We've discussed moving vs extending endlessly for the last 4 years and knew we would need more space eventually. I still keep feeling like maybe we could stay if I could keep getting rid of all their stuff but the reality is it's going to feel quite cramped in a few years and we can't count on them moving out at 18 or 19 cos that doesn't happen anymore in our area. More likely that one will move out in 13 years...

It's the finality of it all that is awful, and that there's no going back, we've been in our current place for 10 years. It's the best house we ever lived in, but maybe not the best location as we have to drive everywhere. So the new house has more space and is closer to everything, but I still feel sick thinking about it. It's not as nice looking from the outside as our current place but ticks all the boxes on paper at least....
Appreciate hearing from your perspective, makes me feel I'm not just mad, must be normal feelings.

OP posts:
SilverDoublet · 25/06/2025 13:40

Hedgingmybetching · 24/06/2025 23:57

It sounds fantastic OP. Maybe just have frequent visits to the house over the next few weeks whilst the sale proceeds at different times of day to get a feel for any potential anti social neighbours and a feel for the street.

Moving is so stressful, it is not unreasonable to get cold feet and it sounds like a really good area.

What makes you think your husband will hate it? Has he not seen it and was he not part of the joint decision making process? How old are your children? Xx

He has seen it, but we are both jaded after looking at so many houses, we are not even excited about this one, it just ticks the boxes. I feel like there will be things he misses that I won't, like walking through the park near our house in the mornings.

OP posts:
somuchrubbish · 25/06/2025 13:44

SilverDoublet · 25/06/2025 13:35

What you say makes so much sense, and I feel the same. The thoughts of leaving the house where the kids were born (home births), learned to walk and talk and had so many family birthday parties is very emotional.

We've discussed moving vs extending endlessly for the last 4 years and knew we would need more space eventually. I still keep feeling like maybe we could stay if I could keep getting rid of all their stuff but the reality is it's going to feel quite cramped in a few years and we can't count on them moving out at 18 or 19 cos that doesn't happen anymore in our area.
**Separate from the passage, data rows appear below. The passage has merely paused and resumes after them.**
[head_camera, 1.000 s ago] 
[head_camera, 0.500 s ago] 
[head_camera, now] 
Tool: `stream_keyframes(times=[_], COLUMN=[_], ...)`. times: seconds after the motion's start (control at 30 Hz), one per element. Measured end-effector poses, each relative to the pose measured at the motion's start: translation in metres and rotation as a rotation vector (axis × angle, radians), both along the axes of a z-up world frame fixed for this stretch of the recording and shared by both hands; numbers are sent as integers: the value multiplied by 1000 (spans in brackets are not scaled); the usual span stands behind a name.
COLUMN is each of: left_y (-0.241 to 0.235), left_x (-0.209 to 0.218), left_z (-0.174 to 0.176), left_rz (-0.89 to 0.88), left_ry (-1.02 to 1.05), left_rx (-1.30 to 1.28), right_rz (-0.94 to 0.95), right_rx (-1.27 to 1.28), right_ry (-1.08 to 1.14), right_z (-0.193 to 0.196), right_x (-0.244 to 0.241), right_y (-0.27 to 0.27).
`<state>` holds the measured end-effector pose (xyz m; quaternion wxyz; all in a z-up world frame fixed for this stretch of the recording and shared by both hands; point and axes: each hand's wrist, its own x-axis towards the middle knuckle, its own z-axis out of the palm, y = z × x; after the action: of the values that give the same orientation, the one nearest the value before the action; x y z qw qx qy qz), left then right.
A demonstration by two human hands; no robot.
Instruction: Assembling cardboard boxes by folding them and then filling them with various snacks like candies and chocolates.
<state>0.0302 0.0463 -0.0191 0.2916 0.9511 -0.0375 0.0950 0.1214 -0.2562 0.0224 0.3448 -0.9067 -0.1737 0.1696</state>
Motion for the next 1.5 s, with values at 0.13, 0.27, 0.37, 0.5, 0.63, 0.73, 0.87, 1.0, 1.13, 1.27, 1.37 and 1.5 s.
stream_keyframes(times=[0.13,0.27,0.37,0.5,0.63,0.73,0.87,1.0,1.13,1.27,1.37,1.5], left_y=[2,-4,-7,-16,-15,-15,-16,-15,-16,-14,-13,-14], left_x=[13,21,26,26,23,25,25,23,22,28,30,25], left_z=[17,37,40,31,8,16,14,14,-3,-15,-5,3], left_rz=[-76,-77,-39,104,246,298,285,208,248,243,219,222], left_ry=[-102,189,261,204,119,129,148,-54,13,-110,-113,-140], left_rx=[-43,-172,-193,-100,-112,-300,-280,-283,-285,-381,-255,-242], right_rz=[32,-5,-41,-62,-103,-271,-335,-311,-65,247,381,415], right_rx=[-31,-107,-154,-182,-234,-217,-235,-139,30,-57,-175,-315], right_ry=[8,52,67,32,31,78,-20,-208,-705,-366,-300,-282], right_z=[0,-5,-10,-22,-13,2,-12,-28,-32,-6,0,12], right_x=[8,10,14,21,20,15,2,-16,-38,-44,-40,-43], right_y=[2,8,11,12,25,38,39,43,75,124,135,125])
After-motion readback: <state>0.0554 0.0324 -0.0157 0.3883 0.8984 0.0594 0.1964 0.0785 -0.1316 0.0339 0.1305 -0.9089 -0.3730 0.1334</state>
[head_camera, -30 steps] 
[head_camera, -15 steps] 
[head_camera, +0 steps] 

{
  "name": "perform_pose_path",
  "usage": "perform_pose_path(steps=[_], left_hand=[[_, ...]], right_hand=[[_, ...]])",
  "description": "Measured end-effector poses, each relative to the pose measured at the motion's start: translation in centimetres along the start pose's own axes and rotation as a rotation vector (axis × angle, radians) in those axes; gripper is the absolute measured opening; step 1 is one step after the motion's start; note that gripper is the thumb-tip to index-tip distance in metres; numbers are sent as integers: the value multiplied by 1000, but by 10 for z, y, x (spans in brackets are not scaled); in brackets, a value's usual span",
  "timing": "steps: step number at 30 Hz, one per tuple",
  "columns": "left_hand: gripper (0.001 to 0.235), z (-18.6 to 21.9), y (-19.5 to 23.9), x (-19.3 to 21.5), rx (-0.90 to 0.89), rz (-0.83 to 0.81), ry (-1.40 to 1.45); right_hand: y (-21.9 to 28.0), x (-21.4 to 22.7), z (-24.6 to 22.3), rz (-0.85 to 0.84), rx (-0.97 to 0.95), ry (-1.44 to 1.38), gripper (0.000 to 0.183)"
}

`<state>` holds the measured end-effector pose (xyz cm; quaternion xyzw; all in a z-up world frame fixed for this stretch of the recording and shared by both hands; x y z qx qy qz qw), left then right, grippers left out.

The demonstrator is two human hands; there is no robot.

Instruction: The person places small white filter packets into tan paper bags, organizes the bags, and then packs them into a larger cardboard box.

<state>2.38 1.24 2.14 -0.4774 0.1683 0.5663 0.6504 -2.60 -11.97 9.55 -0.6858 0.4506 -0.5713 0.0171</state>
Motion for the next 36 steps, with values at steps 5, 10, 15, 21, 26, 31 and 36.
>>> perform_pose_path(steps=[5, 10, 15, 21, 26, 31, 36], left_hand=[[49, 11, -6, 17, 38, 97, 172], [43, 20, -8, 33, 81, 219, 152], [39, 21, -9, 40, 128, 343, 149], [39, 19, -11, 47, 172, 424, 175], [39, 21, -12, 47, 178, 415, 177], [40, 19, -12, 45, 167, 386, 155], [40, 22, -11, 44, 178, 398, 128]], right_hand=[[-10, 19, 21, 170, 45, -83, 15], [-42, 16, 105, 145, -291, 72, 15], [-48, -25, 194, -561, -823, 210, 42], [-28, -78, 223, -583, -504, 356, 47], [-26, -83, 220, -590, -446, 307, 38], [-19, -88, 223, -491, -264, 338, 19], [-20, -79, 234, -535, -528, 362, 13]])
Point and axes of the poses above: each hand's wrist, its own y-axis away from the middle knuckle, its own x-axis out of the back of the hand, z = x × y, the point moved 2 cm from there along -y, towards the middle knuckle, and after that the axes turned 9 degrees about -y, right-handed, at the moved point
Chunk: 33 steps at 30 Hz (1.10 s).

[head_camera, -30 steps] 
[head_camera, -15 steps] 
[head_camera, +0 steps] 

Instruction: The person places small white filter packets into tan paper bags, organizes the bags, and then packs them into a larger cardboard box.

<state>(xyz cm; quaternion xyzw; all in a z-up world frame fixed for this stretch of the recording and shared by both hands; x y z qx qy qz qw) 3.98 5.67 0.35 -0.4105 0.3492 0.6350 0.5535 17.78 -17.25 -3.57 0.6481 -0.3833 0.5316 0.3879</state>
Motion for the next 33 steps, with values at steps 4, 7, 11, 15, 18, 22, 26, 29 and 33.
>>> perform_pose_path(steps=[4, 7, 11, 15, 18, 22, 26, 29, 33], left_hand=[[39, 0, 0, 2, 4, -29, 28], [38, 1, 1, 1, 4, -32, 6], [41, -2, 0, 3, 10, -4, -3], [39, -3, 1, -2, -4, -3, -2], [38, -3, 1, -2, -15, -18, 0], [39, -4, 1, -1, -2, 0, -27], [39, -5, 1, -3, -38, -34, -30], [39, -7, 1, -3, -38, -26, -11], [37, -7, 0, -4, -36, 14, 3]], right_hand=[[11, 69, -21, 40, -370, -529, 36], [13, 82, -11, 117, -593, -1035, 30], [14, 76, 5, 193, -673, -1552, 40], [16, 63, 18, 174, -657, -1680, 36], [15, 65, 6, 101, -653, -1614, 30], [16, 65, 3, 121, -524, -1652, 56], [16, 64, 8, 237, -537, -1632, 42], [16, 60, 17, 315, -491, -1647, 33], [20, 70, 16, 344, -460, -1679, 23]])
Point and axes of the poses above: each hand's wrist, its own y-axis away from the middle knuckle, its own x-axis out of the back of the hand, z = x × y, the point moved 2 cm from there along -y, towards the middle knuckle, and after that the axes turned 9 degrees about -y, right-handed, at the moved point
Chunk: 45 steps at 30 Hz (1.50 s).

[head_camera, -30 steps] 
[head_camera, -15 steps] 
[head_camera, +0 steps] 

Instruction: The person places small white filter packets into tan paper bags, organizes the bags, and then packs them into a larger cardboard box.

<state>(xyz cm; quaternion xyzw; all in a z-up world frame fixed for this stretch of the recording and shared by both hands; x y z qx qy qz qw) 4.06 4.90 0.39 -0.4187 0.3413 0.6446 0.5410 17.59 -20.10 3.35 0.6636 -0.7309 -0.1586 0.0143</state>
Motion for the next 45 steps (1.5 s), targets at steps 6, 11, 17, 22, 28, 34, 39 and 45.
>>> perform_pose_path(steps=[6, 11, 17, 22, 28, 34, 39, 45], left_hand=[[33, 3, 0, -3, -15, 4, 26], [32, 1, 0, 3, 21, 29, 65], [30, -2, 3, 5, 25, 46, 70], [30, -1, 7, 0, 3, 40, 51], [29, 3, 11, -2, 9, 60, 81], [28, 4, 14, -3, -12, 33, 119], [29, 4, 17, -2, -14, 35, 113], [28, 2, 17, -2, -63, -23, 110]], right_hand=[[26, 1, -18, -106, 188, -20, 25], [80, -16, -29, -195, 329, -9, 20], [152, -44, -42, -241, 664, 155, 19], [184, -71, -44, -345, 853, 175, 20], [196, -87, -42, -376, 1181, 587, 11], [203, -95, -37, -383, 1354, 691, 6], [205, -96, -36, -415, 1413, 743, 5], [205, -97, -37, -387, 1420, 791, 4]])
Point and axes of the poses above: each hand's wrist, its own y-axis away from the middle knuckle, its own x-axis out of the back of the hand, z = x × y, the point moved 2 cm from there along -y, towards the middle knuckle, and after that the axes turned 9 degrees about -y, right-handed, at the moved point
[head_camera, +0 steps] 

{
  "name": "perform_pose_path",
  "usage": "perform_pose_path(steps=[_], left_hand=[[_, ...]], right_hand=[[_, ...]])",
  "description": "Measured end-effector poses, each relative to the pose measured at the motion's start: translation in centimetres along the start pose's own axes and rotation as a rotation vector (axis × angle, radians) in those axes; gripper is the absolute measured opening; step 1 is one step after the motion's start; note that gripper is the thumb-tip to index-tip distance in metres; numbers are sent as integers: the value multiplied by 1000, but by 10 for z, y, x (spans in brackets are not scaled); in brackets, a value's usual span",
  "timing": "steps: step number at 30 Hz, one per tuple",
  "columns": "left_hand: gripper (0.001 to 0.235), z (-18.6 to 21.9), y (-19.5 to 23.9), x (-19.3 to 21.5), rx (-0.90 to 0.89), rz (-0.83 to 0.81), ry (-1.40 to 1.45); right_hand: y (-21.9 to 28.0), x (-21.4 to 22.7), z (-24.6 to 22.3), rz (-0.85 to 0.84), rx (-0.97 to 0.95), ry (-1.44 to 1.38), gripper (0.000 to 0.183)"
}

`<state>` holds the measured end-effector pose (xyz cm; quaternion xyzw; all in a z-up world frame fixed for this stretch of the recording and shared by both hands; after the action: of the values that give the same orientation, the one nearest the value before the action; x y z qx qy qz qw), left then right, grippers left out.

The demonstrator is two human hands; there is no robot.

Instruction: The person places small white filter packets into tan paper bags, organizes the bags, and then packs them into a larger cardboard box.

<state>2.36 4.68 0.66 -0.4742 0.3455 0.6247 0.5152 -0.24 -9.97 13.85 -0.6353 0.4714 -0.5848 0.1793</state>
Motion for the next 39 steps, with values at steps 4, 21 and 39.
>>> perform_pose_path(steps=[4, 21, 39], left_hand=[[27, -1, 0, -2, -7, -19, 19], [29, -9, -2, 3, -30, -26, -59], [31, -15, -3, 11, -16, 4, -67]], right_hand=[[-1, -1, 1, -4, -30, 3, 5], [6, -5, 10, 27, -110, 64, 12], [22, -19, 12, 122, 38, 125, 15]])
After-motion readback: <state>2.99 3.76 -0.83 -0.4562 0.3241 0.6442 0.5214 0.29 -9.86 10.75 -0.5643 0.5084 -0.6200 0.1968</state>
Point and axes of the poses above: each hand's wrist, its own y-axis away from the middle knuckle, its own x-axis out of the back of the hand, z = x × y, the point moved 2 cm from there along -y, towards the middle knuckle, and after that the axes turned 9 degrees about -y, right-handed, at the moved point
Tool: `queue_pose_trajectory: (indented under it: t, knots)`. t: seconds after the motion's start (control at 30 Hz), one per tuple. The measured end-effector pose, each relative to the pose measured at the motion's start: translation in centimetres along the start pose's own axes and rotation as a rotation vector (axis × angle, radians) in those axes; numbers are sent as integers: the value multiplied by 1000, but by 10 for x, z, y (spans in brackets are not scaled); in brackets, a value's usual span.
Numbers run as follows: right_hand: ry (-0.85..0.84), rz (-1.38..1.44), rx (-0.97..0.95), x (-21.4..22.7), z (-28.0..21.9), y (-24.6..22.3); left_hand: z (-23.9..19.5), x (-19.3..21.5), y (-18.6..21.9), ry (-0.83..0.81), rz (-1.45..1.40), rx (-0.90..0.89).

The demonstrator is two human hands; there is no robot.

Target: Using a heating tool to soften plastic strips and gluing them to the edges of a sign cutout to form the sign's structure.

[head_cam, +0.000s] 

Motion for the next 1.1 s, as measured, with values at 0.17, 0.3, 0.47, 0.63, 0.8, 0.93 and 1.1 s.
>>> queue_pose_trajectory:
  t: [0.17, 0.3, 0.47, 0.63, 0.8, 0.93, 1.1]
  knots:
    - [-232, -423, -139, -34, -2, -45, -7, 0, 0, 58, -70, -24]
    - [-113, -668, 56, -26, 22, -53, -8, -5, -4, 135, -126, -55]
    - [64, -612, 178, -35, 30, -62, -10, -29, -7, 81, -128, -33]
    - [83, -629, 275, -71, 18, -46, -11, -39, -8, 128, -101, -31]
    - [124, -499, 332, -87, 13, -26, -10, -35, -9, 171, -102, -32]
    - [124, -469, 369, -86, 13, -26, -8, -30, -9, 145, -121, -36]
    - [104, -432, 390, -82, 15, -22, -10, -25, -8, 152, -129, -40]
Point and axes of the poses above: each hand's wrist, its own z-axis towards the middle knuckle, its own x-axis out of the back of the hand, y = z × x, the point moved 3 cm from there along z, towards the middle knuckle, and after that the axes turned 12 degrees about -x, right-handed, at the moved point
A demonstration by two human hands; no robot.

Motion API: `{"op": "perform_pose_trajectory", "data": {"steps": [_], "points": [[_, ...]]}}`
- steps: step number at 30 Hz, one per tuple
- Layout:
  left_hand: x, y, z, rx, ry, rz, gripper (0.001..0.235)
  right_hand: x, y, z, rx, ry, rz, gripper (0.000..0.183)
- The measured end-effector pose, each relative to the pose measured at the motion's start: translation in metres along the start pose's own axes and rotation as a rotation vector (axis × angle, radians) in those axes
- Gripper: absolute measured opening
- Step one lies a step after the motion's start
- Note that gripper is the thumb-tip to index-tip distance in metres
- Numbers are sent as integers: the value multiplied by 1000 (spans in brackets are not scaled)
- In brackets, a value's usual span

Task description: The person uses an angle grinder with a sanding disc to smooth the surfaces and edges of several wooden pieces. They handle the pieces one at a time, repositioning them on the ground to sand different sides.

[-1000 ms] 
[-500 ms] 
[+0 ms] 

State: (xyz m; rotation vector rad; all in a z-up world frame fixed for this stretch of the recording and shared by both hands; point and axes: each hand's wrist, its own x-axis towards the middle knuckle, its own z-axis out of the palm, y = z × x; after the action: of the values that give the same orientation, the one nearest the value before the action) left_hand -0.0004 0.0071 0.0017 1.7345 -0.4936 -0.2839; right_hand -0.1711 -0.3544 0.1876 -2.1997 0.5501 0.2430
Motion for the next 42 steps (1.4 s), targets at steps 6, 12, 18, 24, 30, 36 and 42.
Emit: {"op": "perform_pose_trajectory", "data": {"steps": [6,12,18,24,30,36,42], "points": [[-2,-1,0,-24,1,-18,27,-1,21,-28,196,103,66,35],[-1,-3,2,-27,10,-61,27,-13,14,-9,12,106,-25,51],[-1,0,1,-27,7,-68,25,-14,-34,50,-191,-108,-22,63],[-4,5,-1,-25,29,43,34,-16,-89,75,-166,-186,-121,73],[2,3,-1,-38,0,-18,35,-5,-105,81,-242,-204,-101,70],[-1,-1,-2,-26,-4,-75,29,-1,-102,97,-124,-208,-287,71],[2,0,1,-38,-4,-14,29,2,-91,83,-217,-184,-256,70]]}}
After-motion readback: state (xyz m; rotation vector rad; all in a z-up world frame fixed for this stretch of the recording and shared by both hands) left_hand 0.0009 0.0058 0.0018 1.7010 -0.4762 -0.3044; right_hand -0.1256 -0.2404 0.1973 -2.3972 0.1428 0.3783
More likely that one will move out in 13 years...

It's the finality of it all that is awful, and that there's no going back, we've been in our current place for 10 years. It's the best house we ever lived in, but maybe not the best location as we have to drive everywhere. So the new house has more space and is closer to everything, but I still feel sick thinking about it. It's not as nice looking from the outside as our current place but ticks all the boxes on paper at least....
Appreciate hearing from your perspective, makes me feel I'm not just mad, must be normal feelings.

It is honestly a proper mix of emotions that I never expected to feel. My dream of a home by the sea is becoming reality at long last and now its here I am full of nostalgia. I see my children in every corner of this house. I love it. When I go away and come back it feels great to come home. I am scared I won't feel that way about our new house and that I will long to be back in my cottage in the countryside. I am worried I will endlessly look back instead of looking forward and will feel nothing but regret.

There is a massive part of me that knows that our next chapter is waiting for us, and will be exciting, but another part of me that is reluctant to let go of our past 'family home' and our 'family life'.

I think how we are feeling is just testament to the attachments we make to our lives and our surroundings and its not easy to let those things go.

I hope that in a years time I will look back and be happy and grateful for my old abode but will be settled and happy in my new home and that I will be able to leave it where it belongs, in the past.